MummyInTheNecropolis · 01/05/2021 10:12

@MsMeNz thank you but I really don’t think seeing other people suffer will help. DD is not selfish or self centred, she is mentally ill. She is well aware that there is suffering in the world, that doesn’t change her mental state, she isn’t choosing to feel the way she feels.

Not to mention the fact that I can’t afford holidays abroad anyway, I’m a single parent on a low wage. I don’t even have a house to sell.

OP posts:
Newstaronhorizon · 01/05/2021 11:47

Sorry @MsMe but that is not usually recommended because holidays often give a big high but coming home again often leads to a deeper low than you started with so unfortunately can and often backfires.

GlencoraP · 01/05/2021 12:03

I too have had struggles with teenagers who won’t or can’t be helped , I am not a single parent , but am the main carer. In my case I have a very academically able ds who in retrospect definitely had been and still is as an adult masking , it’s heartbreaking and so hard to see them self destructing. Luckily he is doing pretty well at the moment.

Can I say that I think you are doing amazingly well and your dd is very lucky to have such a lovely mum but it is also true that you need to look after yourself as well.

If your dd is arty would she consider other crafts as well, maybe something new where there are no expectations ( unlike art where she feels an expectation to be good and possibly perfectionism) for example knitting, cross stitch or embroidery.
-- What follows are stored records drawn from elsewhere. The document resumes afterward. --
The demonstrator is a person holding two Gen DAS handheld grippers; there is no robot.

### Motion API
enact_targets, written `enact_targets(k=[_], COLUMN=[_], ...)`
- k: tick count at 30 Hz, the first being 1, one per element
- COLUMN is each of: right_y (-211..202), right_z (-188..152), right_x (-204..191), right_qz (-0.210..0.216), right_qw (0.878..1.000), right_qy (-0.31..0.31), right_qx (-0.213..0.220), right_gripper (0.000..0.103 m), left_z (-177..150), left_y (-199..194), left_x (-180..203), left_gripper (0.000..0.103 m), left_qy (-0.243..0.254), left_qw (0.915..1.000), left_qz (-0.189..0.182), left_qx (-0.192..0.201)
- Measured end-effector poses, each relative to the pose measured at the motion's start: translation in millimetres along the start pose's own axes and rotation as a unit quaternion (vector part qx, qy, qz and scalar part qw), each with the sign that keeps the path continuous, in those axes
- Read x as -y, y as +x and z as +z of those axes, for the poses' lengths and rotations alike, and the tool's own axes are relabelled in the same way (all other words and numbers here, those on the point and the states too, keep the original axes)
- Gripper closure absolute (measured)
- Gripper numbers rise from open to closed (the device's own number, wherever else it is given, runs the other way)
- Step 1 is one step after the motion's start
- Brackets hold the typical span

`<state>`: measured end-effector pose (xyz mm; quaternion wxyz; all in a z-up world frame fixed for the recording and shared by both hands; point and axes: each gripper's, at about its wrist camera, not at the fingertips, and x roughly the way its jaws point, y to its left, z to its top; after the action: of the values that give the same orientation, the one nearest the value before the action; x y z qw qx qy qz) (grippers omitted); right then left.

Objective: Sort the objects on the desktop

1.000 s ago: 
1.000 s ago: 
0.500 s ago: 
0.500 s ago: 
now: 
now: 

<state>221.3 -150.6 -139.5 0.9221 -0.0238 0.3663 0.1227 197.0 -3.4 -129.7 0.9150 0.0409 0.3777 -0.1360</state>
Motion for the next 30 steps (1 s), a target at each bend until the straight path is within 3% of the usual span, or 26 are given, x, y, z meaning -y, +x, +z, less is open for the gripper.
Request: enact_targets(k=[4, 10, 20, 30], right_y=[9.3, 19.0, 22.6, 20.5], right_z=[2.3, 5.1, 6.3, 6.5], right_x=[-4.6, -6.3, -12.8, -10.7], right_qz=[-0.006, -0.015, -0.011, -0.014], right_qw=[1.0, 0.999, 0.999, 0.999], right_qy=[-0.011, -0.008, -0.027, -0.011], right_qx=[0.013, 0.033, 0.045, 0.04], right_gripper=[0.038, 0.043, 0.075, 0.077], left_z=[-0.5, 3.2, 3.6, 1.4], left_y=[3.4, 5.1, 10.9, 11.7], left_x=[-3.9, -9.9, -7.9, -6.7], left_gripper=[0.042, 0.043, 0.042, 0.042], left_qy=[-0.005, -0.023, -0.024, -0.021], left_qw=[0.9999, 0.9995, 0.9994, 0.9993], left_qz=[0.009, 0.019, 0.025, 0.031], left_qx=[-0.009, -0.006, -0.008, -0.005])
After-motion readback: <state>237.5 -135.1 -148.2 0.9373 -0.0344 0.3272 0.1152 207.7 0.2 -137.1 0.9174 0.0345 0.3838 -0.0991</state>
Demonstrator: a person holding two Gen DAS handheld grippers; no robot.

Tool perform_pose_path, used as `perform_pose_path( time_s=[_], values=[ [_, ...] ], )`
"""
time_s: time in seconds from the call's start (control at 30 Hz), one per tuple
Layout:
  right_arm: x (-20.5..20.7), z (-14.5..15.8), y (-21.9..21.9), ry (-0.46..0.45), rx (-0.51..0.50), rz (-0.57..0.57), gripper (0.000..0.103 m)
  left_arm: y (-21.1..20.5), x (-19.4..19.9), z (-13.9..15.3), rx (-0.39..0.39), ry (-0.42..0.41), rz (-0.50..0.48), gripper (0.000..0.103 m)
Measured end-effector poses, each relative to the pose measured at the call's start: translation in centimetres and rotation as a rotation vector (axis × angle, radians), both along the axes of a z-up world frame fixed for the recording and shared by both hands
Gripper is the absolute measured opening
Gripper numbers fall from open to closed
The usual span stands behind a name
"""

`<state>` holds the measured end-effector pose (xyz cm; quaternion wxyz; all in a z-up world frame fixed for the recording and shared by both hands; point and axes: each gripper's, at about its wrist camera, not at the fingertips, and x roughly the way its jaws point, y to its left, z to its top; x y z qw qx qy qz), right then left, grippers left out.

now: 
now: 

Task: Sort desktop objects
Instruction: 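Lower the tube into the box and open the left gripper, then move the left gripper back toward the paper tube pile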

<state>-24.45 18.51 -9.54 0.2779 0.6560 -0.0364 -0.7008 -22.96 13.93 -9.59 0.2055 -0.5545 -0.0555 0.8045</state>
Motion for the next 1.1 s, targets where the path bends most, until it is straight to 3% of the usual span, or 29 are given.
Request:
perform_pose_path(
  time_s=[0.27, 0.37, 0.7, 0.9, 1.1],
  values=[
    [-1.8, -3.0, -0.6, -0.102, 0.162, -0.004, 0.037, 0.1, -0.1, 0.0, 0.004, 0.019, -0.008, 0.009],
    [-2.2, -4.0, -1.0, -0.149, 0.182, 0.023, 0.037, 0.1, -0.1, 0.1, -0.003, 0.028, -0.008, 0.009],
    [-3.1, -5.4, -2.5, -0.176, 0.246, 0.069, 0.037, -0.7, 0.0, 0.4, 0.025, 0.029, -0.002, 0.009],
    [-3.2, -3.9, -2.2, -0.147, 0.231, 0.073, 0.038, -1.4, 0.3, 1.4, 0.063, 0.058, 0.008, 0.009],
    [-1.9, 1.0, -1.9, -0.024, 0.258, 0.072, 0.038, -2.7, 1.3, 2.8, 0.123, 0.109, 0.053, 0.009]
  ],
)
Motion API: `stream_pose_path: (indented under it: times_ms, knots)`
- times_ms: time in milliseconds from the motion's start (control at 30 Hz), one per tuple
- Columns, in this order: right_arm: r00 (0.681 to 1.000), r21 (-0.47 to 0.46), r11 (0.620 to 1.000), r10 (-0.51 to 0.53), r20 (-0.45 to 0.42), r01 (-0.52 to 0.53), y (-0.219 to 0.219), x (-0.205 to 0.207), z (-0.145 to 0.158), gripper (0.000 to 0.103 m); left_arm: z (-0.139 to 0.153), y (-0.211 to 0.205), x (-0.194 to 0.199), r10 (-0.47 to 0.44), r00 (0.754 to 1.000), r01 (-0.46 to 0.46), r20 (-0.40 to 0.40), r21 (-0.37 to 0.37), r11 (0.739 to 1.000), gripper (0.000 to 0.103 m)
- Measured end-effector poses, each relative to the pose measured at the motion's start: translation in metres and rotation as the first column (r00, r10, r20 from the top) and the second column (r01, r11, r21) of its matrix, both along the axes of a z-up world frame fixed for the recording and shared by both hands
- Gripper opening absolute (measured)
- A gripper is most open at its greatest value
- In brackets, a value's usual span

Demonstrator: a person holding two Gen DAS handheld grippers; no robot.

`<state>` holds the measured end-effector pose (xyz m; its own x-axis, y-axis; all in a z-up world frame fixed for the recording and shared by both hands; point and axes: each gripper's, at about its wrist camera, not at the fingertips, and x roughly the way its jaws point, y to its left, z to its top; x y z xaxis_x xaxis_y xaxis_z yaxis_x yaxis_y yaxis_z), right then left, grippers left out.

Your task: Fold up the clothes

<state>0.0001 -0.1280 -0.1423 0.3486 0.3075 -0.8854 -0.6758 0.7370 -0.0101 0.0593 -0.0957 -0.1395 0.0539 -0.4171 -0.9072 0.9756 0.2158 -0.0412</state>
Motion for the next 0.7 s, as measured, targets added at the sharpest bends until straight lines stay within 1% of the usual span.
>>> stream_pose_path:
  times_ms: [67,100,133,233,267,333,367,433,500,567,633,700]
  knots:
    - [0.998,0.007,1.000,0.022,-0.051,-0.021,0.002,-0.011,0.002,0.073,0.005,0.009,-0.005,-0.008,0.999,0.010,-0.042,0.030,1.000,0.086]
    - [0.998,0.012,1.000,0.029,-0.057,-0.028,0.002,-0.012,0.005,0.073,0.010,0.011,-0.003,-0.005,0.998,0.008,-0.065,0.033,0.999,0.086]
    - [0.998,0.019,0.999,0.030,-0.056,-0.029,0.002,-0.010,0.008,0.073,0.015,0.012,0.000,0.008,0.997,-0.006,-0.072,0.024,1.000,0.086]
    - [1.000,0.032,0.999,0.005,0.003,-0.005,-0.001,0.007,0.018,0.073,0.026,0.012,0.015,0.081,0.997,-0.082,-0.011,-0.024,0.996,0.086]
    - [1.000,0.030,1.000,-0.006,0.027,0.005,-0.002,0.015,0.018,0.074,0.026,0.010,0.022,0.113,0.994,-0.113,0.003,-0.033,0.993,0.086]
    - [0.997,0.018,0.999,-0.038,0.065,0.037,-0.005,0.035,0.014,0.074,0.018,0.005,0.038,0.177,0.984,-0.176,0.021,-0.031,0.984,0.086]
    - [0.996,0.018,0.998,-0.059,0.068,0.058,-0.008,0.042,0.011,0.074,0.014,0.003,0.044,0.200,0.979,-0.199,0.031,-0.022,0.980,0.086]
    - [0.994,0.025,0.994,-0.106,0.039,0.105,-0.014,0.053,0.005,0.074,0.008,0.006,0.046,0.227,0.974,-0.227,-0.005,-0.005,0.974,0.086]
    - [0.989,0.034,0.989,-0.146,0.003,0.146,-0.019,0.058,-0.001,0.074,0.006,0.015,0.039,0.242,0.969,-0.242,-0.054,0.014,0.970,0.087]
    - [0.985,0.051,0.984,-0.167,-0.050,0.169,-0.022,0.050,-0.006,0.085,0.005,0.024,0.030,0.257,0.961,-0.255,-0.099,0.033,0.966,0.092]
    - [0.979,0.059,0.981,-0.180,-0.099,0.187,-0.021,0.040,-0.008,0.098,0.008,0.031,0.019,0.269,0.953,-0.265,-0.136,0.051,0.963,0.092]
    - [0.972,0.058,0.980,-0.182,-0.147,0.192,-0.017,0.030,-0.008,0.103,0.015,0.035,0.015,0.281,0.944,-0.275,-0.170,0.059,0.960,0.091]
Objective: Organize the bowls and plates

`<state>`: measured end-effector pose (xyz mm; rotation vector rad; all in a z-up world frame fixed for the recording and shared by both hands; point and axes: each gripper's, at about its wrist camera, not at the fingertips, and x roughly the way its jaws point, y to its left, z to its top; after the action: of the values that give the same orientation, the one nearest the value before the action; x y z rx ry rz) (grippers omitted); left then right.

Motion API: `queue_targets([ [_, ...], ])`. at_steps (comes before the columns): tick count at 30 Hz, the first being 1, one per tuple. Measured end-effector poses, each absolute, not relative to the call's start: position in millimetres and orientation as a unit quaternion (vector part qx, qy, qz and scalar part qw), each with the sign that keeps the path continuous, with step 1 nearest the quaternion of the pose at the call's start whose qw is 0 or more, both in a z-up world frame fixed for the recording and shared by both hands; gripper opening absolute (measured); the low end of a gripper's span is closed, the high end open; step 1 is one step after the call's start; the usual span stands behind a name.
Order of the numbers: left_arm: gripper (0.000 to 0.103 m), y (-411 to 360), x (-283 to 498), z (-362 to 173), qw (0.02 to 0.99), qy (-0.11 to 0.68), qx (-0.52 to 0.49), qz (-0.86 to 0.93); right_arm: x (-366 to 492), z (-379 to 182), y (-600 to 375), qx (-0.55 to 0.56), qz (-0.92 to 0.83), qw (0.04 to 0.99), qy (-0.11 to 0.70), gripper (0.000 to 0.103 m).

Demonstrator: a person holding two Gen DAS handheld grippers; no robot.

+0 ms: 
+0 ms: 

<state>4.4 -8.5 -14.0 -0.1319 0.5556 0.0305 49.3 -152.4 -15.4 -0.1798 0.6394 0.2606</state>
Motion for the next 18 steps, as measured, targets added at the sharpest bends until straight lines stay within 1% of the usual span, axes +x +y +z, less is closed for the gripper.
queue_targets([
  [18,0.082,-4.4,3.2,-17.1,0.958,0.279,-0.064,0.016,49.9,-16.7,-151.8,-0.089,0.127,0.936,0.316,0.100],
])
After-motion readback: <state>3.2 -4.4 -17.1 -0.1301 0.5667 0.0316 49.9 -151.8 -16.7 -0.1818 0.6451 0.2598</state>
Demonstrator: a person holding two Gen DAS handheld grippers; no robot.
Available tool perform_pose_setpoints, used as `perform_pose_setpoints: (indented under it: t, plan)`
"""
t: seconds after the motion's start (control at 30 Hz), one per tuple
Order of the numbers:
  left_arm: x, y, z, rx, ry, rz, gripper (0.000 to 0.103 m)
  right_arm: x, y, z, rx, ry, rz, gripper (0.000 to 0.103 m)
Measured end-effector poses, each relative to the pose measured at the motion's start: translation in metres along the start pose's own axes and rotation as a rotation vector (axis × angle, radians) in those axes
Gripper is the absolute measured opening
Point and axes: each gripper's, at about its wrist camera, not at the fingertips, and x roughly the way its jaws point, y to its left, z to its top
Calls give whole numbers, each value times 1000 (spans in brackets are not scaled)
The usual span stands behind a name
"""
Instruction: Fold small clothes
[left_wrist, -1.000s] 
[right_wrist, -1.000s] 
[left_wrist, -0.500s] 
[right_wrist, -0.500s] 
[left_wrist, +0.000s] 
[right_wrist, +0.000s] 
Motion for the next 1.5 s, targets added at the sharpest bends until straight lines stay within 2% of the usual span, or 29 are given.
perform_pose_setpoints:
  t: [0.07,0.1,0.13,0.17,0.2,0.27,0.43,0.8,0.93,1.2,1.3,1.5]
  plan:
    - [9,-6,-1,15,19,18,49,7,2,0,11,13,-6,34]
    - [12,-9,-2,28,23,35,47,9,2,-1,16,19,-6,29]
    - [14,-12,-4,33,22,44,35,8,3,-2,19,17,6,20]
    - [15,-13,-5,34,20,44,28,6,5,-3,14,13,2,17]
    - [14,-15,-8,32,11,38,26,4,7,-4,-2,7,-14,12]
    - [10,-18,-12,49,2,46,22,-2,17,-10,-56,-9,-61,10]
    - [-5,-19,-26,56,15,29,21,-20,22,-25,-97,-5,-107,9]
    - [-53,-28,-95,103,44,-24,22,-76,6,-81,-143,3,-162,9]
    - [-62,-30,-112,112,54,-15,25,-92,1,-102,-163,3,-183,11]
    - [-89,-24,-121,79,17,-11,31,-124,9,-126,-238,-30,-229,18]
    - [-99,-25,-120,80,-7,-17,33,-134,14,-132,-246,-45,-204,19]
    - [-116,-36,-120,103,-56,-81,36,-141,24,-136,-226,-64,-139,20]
It sounds mad but they are all activities which absorb and calm the mind . I struggle with anxiety and find that knitting which is repetitive but nevertheless needs concentration stills my mind and soothe the anxiety. I have friends who have done cross stitch with their teenage girls who are struggling and they have found it surprisingly bonding and have managed some difficult conversations whilst stitching.